# Exercise directions
Check each line of the entries. Copy the ones that contain the string "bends".

# Provided entries
►
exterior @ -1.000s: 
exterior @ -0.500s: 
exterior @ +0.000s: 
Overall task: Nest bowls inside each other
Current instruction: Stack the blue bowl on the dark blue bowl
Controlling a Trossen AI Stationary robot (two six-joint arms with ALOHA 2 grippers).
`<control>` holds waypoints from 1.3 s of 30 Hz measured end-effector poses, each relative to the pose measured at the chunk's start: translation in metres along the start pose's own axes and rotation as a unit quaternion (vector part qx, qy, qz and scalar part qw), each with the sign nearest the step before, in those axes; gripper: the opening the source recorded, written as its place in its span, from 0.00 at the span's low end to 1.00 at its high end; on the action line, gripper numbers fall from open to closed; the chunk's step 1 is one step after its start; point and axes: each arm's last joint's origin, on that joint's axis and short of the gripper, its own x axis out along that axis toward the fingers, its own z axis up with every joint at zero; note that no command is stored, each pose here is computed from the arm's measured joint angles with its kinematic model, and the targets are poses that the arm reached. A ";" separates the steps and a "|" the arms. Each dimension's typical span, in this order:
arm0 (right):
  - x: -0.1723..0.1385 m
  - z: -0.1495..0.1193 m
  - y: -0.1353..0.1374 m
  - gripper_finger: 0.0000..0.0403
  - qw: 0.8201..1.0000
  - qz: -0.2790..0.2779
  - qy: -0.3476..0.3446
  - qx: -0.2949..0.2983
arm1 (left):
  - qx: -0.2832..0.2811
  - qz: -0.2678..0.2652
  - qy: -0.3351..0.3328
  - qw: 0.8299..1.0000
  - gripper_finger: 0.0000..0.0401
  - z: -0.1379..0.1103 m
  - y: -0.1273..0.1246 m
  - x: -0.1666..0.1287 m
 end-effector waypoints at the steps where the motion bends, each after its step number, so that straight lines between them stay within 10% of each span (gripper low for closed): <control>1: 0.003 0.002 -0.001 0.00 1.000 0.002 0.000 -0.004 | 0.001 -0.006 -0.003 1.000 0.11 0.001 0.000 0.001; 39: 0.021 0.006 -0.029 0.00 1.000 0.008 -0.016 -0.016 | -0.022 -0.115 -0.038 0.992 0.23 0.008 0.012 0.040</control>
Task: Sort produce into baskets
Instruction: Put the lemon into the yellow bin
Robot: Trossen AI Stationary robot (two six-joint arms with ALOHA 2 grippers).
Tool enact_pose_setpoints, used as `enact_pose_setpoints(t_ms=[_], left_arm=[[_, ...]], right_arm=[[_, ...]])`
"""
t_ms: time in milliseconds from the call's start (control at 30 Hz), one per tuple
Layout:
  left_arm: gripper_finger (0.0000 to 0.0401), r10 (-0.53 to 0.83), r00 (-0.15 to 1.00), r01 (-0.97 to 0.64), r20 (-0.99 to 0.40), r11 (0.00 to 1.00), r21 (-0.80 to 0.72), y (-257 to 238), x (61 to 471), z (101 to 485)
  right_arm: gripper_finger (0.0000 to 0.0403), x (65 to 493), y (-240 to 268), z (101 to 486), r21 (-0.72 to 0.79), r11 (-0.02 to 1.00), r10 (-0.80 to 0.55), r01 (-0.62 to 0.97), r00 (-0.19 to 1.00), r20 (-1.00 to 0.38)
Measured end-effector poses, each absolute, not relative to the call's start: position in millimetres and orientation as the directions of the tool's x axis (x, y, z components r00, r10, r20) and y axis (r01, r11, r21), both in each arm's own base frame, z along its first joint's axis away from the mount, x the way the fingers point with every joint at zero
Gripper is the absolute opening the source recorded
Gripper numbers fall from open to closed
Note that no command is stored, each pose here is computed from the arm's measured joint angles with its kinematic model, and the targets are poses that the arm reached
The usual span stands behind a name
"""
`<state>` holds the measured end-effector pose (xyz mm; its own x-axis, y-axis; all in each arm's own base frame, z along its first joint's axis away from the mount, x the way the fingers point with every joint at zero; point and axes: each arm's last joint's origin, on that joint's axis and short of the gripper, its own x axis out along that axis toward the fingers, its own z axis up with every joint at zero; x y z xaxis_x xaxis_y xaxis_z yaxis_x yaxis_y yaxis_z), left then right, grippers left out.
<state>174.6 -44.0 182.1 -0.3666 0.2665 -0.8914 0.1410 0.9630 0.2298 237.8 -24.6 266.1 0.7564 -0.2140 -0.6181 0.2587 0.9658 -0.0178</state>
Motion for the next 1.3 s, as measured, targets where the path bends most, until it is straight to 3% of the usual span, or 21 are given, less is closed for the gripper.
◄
# Result
 end-effector waypoints at the steps where the motion bends, each after its step number, so that straight lines between them stay within 10% of each span (gripper low for closed): <control>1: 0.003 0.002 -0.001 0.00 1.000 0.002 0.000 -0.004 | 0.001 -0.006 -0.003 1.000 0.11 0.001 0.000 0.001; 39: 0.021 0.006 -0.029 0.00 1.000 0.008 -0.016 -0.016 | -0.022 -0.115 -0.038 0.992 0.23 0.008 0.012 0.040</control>
Motion for the next 1.3 s, as measured, targets where the path bends most, until it is straight to 3% of the usual span, or 21 are given, less is closed for the gripper.

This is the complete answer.